CNDC : alliance contre-nature

À trop vouloir rassembler par-delà les clivages, la Coordination nationale pour le changement démocratique (CNDC) s’est empêtrée dans ses contradictions.

Manifestation du 12 février 2011, à Alger. © AFP

Manifestation du 12 février 2011, à Alger. © AFP

Publié le 21 février 2011 Lecture : 3 minutes.

Surfant sur la vague révolutionnaire tunisienne, laquelle a fini par atteindre les bords du Nil, des partis politiques et des organisations de la société civile ont créé, le 21 janvier, sous le parrainage de la Ligue algérienne de défense des droits de l’homme (LADDH), une Coordination nationale pour le changement démocratique (CNCD), avec pour objectif d’abattre le système en place.

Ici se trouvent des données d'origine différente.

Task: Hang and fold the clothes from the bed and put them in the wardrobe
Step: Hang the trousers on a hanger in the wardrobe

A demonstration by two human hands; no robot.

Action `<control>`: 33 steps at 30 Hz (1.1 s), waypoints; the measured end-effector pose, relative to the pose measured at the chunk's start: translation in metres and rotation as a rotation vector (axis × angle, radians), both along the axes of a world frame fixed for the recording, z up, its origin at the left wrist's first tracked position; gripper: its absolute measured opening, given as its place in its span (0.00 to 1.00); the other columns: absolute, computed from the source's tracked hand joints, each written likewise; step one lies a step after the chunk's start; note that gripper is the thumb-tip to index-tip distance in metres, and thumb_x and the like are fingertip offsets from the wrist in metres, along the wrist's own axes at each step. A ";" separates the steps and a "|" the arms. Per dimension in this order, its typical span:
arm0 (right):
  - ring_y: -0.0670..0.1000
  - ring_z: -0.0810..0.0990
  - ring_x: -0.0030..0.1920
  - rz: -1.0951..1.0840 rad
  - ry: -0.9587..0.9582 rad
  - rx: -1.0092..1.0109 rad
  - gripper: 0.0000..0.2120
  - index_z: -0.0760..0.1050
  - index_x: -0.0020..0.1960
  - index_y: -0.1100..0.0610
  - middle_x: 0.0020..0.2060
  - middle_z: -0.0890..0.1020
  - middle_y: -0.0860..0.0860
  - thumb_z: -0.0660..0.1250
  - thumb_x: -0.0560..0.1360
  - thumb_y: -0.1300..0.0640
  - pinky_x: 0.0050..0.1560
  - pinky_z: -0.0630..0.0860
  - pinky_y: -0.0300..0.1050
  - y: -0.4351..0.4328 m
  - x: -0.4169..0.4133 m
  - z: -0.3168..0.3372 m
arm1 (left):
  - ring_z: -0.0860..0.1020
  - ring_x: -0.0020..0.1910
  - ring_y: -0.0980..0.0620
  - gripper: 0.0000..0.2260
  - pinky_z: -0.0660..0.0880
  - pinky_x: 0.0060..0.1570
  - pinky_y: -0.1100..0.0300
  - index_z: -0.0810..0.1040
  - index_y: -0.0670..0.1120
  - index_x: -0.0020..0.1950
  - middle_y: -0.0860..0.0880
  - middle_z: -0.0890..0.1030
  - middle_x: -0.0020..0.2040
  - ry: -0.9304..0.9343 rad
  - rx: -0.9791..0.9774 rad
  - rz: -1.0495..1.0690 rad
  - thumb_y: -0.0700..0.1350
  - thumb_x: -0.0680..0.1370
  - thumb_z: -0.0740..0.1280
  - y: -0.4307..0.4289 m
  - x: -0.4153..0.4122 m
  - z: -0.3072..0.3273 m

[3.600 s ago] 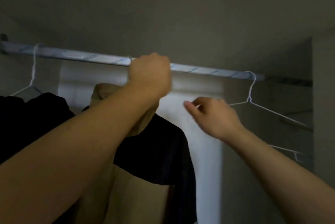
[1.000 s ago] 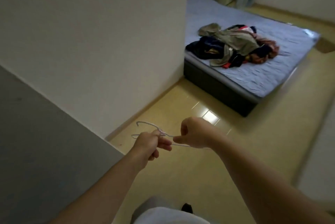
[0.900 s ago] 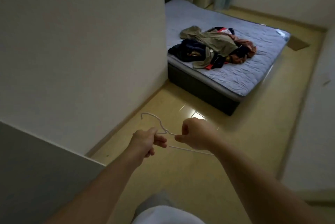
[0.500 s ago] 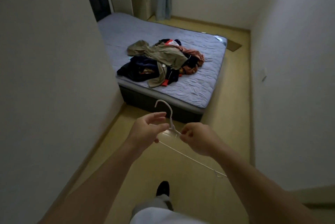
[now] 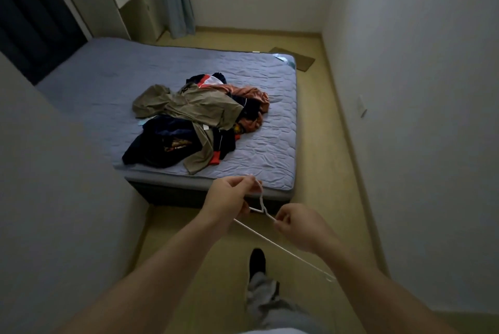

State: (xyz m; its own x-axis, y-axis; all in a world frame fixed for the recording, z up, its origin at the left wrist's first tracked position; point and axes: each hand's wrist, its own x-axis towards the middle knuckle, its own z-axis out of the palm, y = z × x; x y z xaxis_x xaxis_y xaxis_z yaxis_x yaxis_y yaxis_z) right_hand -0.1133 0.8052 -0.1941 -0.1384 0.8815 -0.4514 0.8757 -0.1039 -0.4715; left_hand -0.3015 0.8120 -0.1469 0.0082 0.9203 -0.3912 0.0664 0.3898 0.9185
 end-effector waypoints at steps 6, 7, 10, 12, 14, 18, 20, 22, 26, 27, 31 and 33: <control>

Première action d’envergure : une marche pacifique à Alger, prévue le 12 février, sur un itinéraire de près de 5 km. Non autorisée par le gouvernement, contenue à son point de départ (place de la Concorde, ex-Champ-de-Manœuvres) par un imposant dispositif policier, elle s’est transformée en un rassemblement. Si pour les organisateurs la manifestation a été un succès (2 500 marcheurs selon la CNCD, dix fois moins selon la police), elle a plutôt été perçue par l’opinion comme un échec, notamment pour le Rassemblement pour la culture et la démocratie (RCD, de Saïd Sadi), principale formation politique de la Coordination.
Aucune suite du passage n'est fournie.